The answer should consist solely of the lines from the first one below through the line containing "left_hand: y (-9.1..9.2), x", copied exactly.

═══ Task data ═══

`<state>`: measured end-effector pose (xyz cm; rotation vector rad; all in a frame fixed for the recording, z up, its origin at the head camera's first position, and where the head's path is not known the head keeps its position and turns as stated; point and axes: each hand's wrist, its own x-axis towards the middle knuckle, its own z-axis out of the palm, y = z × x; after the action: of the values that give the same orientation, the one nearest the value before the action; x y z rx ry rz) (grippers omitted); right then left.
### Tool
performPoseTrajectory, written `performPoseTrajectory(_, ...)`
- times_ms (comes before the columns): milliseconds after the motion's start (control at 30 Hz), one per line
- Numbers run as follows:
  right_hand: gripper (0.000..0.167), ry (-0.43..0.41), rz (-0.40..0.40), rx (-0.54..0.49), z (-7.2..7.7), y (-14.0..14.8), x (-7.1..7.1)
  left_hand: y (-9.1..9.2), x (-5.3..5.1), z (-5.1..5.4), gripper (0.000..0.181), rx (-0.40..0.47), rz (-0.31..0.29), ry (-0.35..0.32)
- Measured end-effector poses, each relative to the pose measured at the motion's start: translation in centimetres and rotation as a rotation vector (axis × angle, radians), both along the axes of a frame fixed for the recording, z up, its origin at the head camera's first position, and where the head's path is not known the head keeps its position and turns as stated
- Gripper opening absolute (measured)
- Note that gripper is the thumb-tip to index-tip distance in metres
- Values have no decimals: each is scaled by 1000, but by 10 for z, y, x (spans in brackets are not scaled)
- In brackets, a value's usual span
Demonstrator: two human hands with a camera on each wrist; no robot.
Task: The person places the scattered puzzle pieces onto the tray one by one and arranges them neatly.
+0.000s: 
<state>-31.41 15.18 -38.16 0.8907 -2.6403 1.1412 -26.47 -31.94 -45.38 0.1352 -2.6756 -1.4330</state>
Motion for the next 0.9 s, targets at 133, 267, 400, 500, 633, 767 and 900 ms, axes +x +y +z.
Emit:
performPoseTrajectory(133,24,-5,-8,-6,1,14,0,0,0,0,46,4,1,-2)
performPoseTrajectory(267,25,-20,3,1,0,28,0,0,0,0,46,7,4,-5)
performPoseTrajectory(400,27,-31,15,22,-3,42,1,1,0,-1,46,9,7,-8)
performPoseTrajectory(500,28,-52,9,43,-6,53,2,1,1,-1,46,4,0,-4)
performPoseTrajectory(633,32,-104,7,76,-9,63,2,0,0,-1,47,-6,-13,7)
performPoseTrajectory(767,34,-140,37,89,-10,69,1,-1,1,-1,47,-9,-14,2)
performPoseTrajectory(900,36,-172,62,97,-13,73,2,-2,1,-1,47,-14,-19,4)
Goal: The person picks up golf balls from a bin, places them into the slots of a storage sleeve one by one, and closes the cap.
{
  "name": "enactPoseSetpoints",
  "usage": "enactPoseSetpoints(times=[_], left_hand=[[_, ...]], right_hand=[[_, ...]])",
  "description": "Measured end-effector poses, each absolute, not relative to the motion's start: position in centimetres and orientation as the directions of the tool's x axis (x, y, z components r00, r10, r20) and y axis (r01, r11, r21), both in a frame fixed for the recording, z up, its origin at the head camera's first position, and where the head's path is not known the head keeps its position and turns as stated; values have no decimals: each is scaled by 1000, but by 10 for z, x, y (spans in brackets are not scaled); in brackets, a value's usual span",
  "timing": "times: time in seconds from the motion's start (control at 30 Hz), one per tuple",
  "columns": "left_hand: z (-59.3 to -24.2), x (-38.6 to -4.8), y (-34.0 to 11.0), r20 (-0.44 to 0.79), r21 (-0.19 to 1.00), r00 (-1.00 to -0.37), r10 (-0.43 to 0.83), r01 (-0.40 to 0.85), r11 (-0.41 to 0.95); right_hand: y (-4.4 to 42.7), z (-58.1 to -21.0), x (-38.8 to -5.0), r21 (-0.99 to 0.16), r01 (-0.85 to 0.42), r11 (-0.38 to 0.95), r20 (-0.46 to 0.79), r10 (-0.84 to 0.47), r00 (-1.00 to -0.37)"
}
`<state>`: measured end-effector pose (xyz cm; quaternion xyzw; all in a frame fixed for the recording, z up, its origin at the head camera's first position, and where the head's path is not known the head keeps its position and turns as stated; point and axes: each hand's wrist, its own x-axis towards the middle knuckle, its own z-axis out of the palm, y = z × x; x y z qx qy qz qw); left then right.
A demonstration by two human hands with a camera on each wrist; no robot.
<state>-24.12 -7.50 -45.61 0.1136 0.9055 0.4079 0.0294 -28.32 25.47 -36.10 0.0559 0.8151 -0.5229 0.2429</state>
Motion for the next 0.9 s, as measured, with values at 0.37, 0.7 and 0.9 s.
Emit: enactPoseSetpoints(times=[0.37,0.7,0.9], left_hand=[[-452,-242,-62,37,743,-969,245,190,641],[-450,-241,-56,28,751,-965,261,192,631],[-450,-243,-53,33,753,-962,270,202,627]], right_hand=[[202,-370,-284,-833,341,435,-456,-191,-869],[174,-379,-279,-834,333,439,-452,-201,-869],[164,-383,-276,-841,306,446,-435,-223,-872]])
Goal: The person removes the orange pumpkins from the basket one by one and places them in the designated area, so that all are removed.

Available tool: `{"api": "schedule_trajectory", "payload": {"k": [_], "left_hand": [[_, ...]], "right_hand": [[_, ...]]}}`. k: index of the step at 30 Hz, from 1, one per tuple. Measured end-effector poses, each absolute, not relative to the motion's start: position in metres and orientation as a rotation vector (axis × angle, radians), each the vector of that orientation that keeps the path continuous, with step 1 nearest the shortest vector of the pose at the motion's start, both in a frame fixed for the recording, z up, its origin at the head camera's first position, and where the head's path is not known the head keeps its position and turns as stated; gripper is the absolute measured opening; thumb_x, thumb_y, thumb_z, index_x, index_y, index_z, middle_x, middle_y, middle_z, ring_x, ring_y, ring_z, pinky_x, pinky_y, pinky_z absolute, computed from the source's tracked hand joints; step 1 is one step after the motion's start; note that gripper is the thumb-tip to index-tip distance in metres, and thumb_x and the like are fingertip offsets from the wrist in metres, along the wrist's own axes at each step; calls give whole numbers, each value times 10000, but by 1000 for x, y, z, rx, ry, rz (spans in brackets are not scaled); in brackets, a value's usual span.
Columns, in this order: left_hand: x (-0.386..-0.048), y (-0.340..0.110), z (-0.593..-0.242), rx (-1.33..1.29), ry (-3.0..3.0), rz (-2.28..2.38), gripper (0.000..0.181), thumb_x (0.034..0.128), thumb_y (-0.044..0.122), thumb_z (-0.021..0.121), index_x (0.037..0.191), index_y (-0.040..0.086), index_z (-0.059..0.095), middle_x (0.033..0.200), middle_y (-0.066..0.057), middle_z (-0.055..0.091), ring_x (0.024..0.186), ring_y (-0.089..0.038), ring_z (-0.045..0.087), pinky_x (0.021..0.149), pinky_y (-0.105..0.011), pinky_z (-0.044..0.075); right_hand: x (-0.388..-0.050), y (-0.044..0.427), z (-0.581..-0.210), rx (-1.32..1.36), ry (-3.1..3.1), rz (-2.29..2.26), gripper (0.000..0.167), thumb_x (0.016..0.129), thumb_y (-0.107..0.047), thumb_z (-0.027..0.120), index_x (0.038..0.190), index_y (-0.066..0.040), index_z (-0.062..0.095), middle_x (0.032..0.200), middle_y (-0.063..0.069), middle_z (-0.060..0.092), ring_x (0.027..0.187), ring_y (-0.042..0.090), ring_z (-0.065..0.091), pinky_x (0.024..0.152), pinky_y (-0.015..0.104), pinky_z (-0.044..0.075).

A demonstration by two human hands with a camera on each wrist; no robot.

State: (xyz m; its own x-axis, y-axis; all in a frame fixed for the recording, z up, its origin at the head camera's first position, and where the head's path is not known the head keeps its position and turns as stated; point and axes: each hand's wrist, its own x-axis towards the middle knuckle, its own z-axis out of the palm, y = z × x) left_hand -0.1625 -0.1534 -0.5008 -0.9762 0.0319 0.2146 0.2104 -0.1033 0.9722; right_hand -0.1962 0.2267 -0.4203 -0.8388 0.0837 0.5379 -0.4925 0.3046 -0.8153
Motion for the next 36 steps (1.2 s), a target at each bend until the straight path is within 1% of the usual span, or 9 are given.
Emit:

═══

- **Reply to the exercise**:
`<state>`: measured end-effector pose (xyz cm; rotation vector rad; all in a frame fixed for the recording, z up, its origin at the head camera's first position, and where the head's path is not known the head keeps its position and turns as stated; point and axes: each hand's wrist, its own x-axis towards the middle knuckle, its own z-axis out of the palm, y = z × x; after the action: of the values that give the same orientation, the one nearest the value before the action; x y z rx ry rz) (grippers omitted); right then left.
### Tool
performPoseTrajectory, written `performPoseTrajectory(_, ...)`
- times_ms (comes before the columns): milliseconds after the motion's start (control at 30 Hz), one per line
- Numbers run as follows:
  right_hand: gripper (0.000..0.167), ry (-0.43..0.41), rz (-0.40..0.40), rx (-0.54..0.49), z (-7.2..7.7), y (-14.0..14.8), x (-7.1..7.1)
  left_hand: y (-9.1..9.2), x (-5.3..5.1), z (-5.1..5.4), gripper (0.000..0.181), rx (-0.40..0.47), rz (-0.31..0.29), ry (-0.35..0.32)

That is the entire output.